AIM OF THE TASK » Given the listing below, write out exactly the lines starting with the line that has "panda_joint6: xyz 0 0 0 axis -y" and going on through the line that has "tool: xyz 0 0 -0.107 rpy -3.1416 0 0", both kept.
─── DATASET EXCERPTS
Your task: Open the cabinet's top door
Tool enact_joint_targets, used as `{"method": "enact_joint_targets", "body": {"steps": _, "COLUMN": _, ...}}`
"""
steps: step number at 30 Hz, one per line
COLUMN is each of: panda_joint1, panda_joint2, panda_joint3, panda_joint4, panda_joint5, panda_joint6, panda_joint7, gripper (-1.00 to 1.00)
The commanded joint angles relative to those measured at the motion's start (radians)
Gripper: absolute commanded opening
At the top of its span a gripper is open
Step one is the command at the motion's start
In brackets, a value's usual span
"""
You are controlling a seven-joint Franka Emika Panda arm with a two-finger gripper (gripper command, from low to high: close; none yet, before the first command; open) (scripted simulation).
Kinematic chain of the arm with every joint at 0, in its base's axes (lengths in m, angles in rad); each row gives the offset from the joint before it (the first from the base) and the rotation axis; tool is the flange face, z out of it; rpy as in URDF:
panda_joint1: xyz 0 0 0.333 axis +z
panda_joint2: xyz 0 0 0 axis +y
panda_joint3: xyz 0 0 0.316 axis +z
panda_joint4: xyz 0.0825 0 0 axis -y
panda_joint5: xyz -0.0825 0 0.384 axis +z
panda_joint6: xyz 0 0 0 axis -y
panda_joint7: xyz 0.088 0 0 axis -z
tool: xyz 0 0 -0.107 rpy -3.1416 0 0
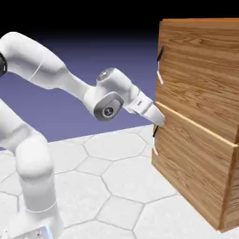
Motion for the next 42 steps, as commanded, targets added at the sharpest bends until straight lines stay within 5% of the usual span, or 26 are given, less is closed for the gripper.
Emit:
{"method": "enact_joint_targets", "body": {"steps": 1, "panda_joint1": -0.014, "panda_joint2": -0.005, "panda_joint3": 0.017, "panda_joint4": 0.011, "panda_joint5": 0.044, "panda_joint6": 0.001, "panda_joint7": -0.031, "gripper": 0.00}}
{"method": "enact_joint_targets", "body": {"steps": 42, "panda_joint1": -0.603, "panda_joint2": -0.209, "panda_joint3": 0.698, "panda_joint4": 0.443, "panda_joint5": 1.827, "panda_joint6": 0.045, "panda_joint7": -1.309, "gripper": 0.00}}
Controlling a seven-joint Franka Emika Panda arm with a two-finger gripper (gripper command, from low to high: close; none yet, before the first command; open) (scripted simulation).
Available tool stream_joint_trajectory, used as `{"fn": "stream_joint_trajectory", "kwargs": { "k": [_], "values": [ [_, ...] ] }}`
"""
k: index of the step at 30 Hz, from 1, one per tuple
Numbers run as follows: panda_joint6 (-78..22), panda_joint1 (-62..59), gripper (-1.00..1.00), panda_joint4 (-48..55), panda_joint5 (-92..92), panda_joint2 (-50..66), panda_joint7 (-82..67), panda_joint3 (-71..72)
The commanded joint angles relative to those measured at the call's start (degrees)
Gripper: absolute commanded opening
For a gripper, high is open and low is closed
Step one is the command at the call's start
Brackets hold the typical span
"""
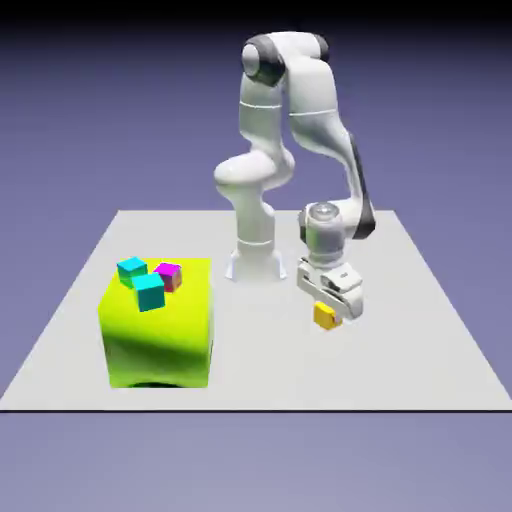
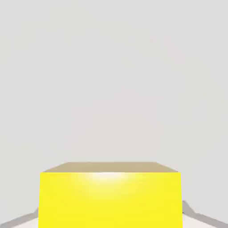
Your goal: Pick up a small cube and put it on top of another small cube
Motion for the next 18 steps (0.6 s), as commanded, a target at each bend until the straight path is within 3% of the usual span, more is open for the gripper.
{"fn": "stream_joint_trajectory", "kwargs": {
  "k": [1, 4, 18],
  "values": [
    [-0.76, 0.96, -1.0, -0.52, -2.51, -1.41, 1.98, -1.49],
    [-2.01, 2.39, -1.0, -1.32, -6.33, -3.58, 4.99, -3.83],
    [-32.97, -5.19, -1.0, 27.75, -20.69, -7.71, 8.88, -31.24]
  ]
}}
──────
THE ANSWER »
panda_joint6: xyz 0 0 0 axis -y
panda_joint7: xyz 0.088 0 0 axis -z
tool: xyz 0 0 -0.107 rpy -3.1416 0 0

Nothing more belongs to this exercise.